- Problem description -
Pull every line holding the string "tray" from the records below.

[[ Task material open ]]

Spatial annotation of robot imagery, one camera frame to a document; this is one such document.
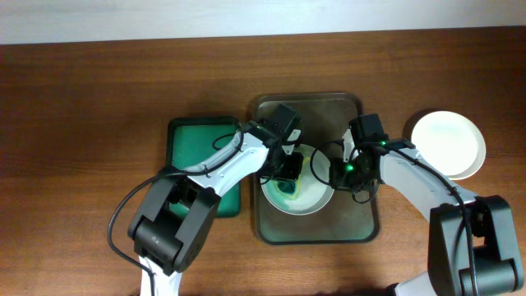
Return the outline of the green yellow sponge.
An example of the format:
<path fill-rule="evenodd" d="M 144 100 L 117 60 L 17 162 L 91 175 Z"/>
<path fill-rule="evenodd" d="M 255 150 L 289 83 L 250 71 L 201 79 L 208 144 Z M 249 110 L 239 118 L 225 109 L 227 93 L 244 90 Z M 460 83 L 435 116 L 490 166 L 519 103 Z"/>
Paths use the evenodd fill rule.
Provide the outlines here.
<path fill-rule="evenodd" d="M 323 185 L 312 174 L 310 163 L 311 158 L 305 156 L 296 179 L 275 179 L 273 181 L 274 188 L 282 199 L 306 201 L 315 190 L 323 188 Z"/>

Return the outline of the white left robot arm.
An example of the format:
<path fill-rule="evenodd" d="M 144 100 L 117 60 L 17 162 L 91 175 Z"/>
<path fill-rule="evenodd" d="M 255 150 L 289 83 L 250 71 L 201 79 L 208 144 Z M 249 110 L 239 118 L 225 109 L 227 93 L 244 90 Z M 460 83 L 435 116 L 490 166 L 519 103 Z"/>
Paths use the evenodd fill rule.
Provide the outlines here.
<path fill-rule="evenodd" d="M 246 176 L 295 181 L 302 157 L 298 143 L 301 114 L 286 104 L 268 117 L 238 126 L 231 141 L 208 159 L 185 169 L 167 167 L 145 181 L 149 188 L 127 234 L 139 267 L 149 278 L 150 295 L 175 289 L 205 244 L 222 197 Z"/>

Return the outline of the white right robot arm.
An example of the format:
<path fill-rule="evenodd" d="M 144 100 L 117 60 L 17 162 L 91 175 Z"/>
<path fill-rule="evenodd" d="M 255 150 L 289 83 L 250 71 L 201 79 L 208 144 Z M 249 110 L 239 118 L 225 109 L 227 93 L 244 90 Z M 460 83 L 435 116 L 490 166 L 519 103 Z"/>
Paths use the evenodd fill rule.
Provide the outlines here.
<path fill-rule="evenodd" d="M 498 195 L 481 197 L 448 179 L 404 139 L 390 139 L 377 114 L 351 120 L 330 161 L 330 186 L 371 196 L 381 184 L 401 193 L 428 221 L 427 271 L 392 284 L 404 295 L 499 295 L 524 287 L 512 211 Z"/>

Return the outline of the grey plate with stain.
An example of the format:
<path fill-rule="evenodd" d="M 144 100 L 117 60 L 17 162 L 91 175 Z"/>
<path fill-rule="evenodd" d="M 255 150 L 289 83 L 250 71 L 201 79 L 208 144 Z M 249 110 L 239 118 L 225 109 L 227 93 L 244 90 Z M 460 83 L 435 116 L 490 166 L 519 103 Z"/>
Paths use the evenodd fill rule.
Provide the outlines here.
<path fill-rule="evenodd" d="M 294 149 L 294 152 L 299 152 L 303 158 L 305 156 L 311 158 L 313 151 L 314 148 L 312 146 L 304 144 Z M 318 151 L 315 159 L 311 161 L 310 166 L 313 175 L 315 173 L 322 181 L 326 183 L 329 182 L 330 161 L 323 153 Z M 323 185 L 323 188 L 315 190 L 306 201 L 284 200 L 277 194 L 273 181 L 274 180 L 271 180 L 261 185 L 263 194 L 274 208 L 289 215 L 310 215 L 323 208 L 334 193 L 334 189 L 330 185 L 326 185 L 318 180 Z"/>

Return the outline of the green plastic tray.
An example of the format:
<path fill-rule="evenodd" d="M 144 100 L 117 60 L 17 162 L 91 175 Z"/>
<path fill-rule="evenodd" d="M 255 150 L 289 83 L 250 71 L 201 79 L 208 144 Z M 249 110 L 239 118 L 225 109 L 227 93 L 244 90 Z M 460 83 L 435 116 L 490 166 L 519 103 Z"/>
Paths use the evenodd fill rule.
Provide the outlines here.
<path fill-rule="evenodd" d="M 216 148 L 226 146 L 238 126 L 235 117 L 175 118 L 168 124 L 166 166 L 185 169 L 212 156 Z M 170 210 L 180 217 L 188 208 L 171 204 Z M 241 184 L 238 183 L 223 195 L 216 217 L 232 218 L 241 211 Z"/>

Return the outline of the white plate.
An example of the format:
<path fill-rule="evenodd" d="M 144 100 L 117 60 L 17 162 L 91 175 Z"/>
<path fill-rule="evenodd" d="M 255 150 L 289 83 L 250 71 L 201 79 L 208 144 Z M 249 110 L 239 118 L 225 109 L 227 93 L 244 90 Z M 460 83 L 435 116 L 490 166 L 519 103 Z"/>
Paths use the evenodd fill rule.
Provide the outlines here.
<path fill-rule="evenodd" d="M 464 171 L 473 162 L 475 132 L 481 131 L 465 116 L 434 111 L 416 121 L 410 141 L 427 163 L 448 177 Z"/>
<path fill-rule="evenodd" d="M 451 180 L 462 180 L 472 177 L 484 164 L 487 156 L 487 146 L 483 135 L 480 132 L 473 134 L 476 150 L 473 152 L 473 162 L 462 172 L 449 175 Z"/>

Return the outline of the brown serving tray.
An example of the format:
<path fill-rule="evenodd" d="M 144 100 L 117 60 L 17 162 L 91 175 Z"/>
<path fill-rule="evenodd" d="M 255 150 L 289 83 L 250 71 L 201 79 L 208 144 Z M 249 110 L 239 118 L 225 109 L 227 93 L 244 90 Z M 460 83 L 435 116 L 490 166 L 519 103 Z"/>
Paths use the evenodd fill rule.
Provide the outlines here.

[[ Task material closed ]]

- Exercise output -
Return the outline of the green plastic tray.
Return the outline of the brown serving tray.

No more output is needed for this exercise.